Welcome back my friends, to the series that never ends…

Originally a member of The Primes (to the Supremes’ Primettes), Eddie Kendricks possessed one of the most soulful voices in the group that would later be renamed The Temptations. With the group, Kendricks angelic falsetto voice climbed the charts numerous times on such classics as “Just My Imagination,” “My Girl,” “Ain’t Too Proud To Beg,” “Get Ready” and dozens of others too numerous to mention here.

After Kendricks’ acrimonious split from the Tempts in 1971, they went on to score a monster hit with “Papa Was A Rolling Stone” and released a single called “Superstar (Remember How You Got To Where You Are)” which was a slam at Kendricks before the hits began to dry up.

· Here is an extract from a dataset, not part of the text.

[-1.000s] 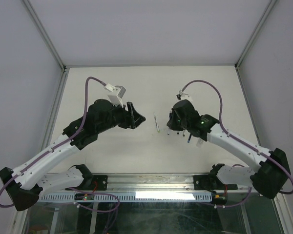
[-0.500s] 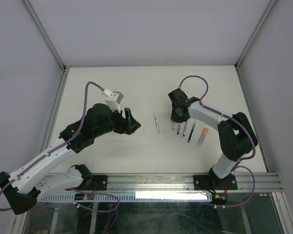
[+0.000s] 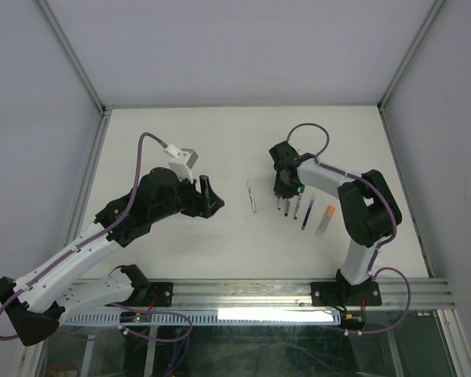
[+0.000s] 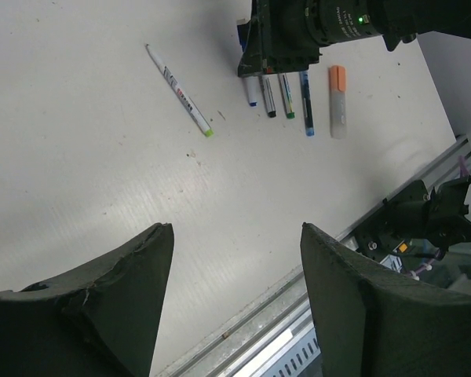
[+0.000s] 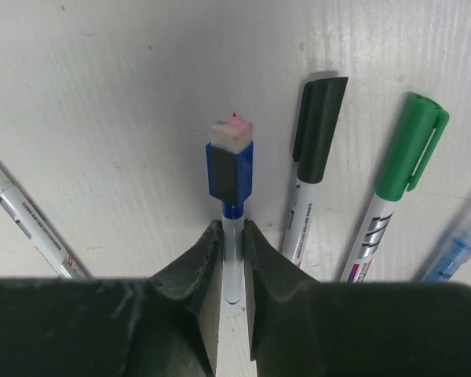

In the meantime, Kendricks would have to wait a few years for one of his records to click with the American public, but when “Keep On Truckin’” did, it sold over a million copies and topped both the R&B and Pop charts, ushering in the Disco era and making him the most successful solo artist from the group.

The song was written by producer Frank Wilson, Anita Poree and Leonard Caston Jr. In the track, Kendricks’ returned the favor by including a reference to his old group in the lyrics: “In old Temptations’ rain, I’m duckin’ / For your love though sleet and snow, I’m truckin’.”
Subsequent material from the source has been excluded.